- _Task directions_
Word for word, restate the lines of the data from the first through the one containing "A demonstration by", and nothing else.

- _Collected data_
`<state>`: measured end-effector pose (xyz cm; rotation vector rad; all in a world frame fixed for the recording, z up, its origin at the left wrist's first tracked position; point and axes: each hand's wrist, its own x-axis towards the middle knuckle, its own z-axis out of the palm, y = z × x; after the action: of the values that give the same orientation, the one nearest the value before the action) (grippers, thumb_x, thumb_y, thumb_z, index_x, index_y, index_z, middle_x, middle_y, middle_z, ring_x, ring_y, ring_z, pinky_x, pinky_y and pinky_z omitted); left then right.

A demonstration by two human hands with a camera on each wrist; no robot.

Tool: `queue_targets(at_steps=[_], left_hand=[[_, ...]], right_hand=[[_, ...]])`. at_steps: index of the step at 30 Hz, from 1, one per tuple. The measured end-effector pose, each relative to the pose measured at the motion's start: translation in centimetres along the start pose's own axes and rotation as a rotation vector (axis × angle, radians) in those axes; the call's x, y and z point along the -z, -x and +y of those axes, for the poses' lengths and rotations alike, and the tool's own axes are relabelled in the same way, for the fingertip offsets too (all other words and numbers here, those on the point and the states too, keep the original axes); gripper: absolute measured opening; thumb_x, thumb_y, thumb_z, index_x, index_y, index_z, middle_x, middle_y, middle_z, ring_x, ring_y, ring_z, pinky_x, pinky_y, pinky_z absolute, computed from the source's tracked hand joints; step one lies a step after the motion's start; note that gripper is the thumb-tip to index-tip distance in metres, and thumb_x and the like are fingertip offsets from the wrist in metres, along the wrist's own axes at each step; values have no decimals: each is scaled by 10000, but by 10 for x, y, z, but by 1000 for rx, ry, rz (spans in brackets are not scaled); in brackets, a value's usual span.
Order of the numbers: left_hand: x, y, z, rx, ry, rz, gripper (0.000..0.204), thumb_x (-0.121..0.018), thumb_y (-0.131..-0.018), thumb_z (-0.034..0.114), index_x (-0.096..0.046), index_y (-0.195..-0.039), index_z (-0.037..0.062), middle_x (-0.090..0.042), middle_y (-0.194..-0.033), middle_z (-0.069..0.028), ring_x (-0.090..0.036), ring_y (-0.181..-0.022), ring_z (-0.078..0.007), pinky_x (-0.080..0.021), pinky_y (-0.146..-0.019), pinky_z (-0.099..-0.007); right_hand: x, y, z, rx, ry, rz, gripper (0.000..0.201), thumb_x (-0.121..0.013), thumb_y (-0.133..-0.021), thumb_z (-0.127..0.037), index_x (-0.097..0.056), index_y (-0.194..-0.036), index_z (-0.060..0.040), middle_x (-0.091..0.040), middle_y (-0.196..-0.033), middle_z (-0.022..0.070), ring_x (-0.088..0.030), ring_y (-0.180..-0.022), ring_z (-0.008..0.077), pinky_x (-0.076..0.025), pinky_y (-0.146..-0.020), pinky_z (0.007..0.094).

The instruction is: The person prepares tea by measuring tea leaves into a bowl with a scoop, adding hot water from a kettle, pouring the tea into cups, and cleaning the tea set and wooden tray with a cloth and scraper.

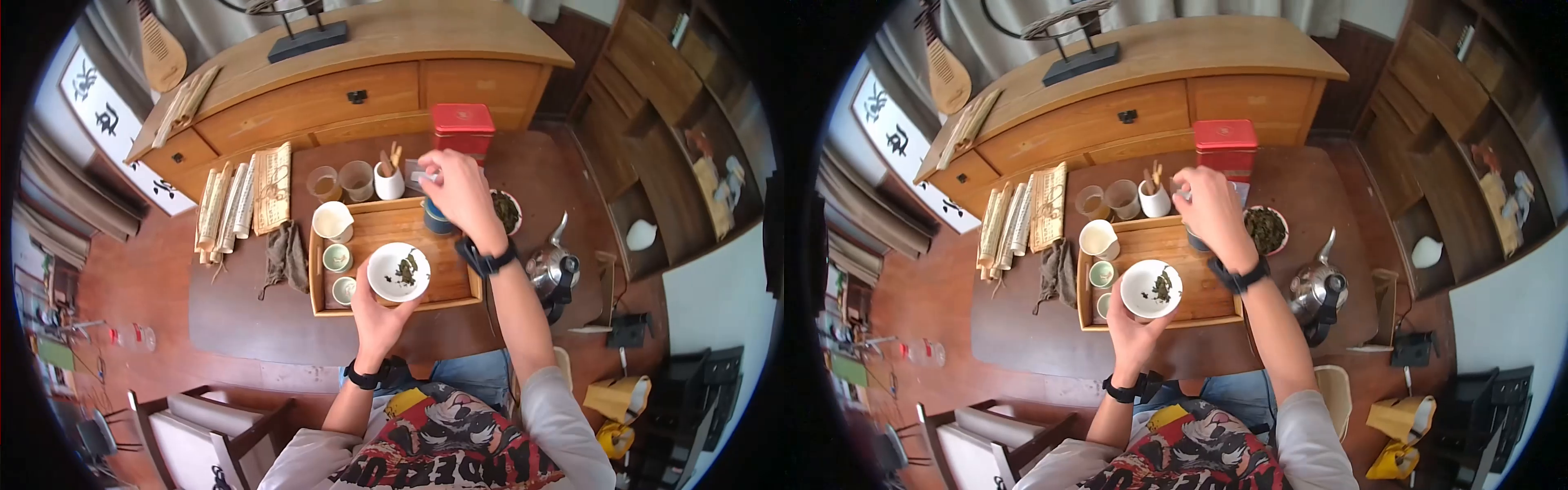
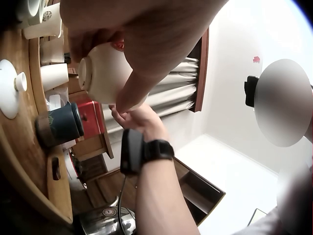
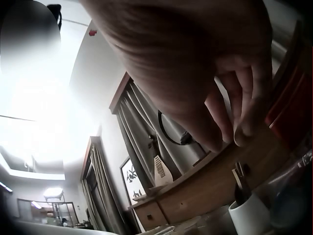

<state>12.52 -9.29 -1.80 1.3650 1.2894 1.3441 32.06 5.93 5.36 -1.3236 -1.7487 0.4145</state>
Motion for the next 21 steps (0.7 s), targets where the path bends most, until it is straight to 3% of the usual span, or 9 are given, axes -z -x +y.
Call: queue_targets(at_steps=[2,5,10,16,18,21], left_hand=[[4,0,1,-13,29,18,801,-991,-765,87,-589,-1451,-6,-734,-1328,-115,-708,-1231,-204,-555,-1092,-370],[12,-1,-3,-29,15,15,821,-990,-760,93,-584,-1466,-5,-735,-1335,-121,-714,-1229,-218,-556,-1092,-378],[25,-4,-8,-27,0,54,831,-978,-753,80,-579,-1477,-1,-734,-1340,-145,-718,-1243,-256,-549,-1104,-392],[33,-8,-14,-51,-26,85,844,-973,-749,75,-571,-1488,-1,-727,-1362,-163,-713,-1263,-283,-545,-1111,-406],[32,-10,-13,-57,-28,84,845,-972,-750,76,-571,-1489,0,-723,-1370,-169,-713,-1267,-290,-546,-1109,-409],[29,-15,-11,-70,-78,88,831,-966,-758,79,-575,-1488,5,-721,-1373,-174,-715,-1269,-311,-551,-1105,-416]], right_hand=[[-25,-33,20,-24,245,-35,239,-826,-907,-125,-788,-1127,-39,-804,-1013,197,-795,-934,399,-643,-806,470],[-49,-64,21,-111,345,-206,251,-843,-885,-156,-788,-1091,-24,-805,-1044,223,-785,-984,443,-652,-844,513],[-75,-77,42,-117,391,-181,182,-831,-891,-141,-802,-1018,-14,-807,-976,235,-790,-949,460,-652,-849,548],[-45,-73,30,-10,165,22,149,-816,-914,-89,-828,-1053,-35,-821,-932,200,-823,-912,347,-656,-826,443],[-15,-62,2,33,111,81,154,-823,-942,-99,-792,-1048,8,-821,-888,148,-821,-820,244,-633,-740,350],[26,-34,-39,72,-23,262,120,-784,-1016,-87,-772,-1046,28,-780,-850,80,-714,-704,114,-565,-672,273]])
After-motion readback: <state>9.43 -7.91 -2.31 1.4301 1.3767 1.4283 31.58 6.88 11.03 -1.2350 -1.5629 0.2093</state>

- _Exercise solution_
`<state>`: measured end-effector pose (xyz cm; rotation vector rad; all in a world frame fixed for the recording, z up, its origin at the left wrist's first tracked position; point and axes: each hand's wrist, its own x-axis towards the middle knuckle, its own z-axis out of the palm, y = z × x; after the action: of the values that give the same orientation, the one nearest the value before the action) (grippers, thumb_x, thumb_y, thumb_z, index_x, index_y, index_z, middle_x, middle_y, middle_z, ring_x, ring_y, ring_z, pinky_x, pinky_y and pinky_z omitted); left then right.

A demonstration by two human hands with a camera on each wrist; no robot.

The exercise was worked through completely.